Las escaladas del odio siguen su camino imparable. En las últimas semanas, hemos asistido a una espiral dialéctica sin precedentes en el Congreso de los Diputados. Tras años en los que los portavoces de los partidos de derechas han ganado el tétrico concurso por el insulto más afilado, y hemos visto como moneda de cambio corriente insultos gravísimos como golpista o fascista, ahora los partidos del gobierno se han sumado a la virulencia verbal, convirtiendo el Congreso en poco menos que un patio de colegio de infantil, en el que gana quien más grita. Un revolucionario tan insigne como Pablo Iglesias tiene el dudoso honor de haber convertido la condición de miembro del Gobierno en la del listo de la clase que puede decirle a otro de todo (como que quiere dar un golpe de Estado) desde su superioridad, y sin despeinarse. Al mismo tiempo, en Estados Unidos, Trump se presenta a las multitudes que marchan en la calle contra el racismo (o lo que sea contra lo que marchan) con la misma chulería que exhibe Iglesias en el Congreso.

Parecería por un momento que ser de derechas implica comportarse como Trump, y ser de izquierdas significa inevitablemente comportarse como Iglesias. Por eso, no es un mal momento para recordar ejemplos de líderes, de derechas e izquierdas, que han practicado una política distinta.

En la izquierda española, viene a la cabeza automáticamente la figura del recientemente fallecido Julio Anguita, el cual será siempre recordado por su oposición al PSOE de Felipe González: "hay que romper tabúes, decía Anguita, las siglas han muerto: lo importante son los programas". Por no hablar de Rubalcaba, quien se opuso encarnizadamente a las tesis independentistas, de quienes depende ahora el gobierno de España.

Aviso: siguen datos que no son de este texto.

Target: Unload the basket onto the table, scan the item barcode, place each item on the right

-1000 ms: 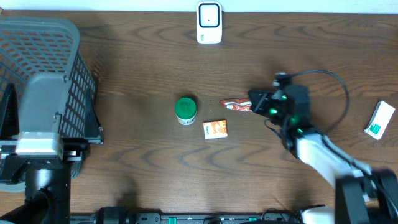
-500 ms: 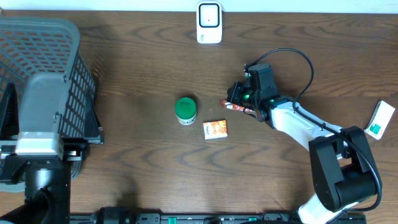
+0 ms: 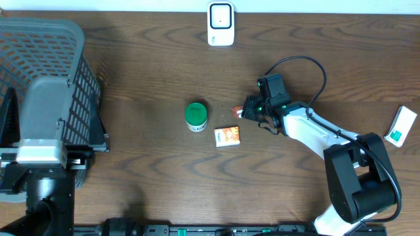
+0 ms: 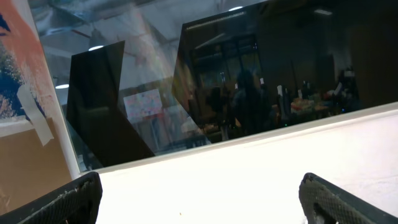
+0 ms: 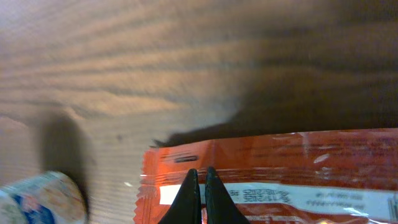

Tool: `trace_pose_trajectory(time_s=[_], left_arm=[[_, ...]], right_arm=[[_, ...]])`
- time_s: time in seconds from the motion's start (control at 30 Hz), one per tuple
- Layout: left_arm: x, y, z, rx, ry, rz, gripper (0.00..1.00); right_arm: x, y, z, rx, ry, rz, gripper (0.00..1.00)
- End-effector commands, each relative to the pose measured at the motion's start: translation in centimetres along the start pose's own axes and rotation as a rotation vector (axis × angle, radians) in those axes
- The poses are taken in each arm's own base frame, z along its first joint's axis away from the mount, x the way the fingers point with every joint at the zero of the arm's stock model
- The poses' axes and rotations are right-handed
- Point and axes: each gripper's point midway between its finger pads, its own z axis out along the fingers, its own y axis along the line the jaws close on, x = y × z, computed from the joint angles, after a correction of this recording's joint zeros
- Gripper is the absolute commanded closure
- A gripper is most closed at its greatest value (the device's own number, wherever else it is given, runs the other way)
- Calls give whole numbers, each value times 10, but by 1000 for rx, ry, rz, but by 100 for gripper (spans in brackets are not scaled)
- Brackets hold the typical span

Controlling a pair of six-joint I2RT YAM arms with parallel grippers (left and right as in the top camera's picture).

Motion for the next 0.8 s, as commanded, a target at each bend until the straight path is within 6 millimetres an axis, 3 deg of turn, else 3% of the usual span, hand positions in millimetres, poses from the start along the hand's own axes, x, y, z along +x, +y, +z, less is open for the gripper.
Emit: trace_pose_trajectory(time_s=[0.0, 0.23, 0.53, 0.77], left_arm=[[-6, -2, -3, 14, -21, -6, 1], [-7, -2, -3, 13, -26, -5, 1], [-8, -2, -3, 12, -27, -5, 1], [-7, -2, -3, 12, -27, -5, 1]], right_arm=[[15, 5, 5, 19, 35, -92, 99], [25, 15, 7, 18, 49, -179, 99], [-14, 29, 5, -33, -111, -146, 99], [-24, 24, 18, -15, -160, -114, 99]])
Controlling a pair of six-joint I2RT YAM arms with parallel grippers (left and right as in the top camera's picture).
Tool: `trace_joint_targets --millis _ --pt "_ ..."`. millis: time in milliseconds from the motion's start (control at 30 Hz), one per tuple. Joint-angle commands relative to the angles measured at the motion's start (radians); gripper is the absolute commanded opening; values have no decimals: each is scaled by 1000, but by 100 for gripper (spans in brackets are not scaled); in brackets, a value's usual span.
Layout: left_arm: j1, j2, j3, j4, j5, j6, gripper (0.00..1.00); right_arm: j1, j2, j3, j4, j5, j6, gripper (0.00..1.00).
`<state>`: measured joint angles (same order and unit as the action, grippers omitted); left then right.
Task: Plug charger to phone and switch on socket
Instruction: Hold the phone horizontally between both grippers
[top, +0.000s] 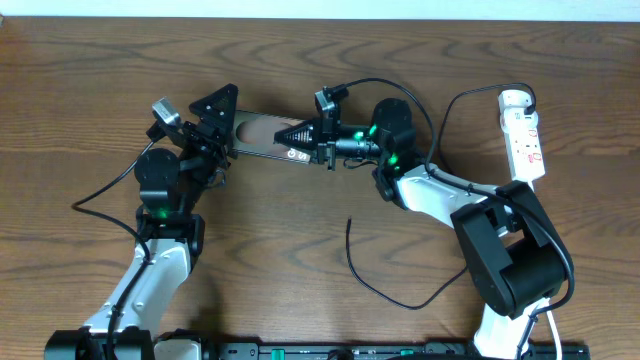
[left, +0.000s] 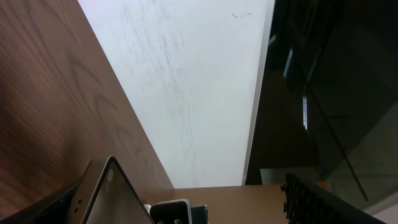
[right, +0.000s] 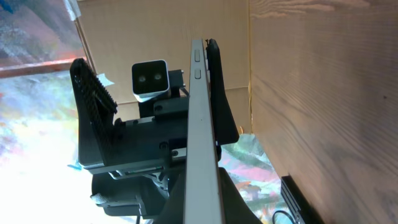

En la derecha americana, se podría citar a veteranos republicanos como el difunto John Mccain, Mitt Romney o el ex-secretario de Defensa James Mattis. Su orientación conservadora está fuera de toda duda. Sin embargo, los tres se han caracterizado por contrariar duramente a Trump. Romney fue el único republicano que votó a favor del impeachment al presidente, apelando a su conciencia y desmontando fríamente los argumentos presentados por la Casa Blanca; Mattis declaró recientemente que Trump era "el primer presidente que no trata de unirnos, ni siquiera disimula" (The Atlantic, 3 de junio). Por su parte, Mccain fue conocido por sus enfrentamientos con el presidente, el cual se burló de él en varias ocasiones por haber sido prisionero de guerra. En la visión de todos ellos late una misma idea: los principios, por delante del partido.

Todos los ejemplos que se pongan apuntan hacia lo mismo: los comportamientos indignos de referentes de la derecha como Trump, o de la izquierda, como Iglesias, no son debidos a su adscripción ideológica. Son debidos a la estrategia electoral (que, en estos momentos, siguen casi todos los partidos españoles) de provocar la indignación ciudadana contra el oponente político, de convertir al que opina distinto en malo. No es contenido ideológico lo que falta en nuestros líderes, sino dignidad.

Cabe preguntarse si es esta la política que queremos, o si preferimos una en la que nuestros representantes trabajen por nosotros, sin gritos ni insultos. Tras morir Anguita, Pedro J Ramírez describió con estas palabras su cordial relación con Adolfo Suárez: pese a las diferencias ideológicas, "en los dos latía un mismo sentido del patriotismo constitucional, una misma pasión por la política y un mismo repudio a la España retardataria y acomodaticia que se resistía al cambio." Quizás es eso lo que les falta a nuestros líderes, y lo que haríamos bien en exigirles: confiar en que los contrarios, pese a serlo, tienen en común con uno, al menos, la intención de trabajar por aquellos que les pagan el sueldo, es decir, sus señorías los ciudadanos.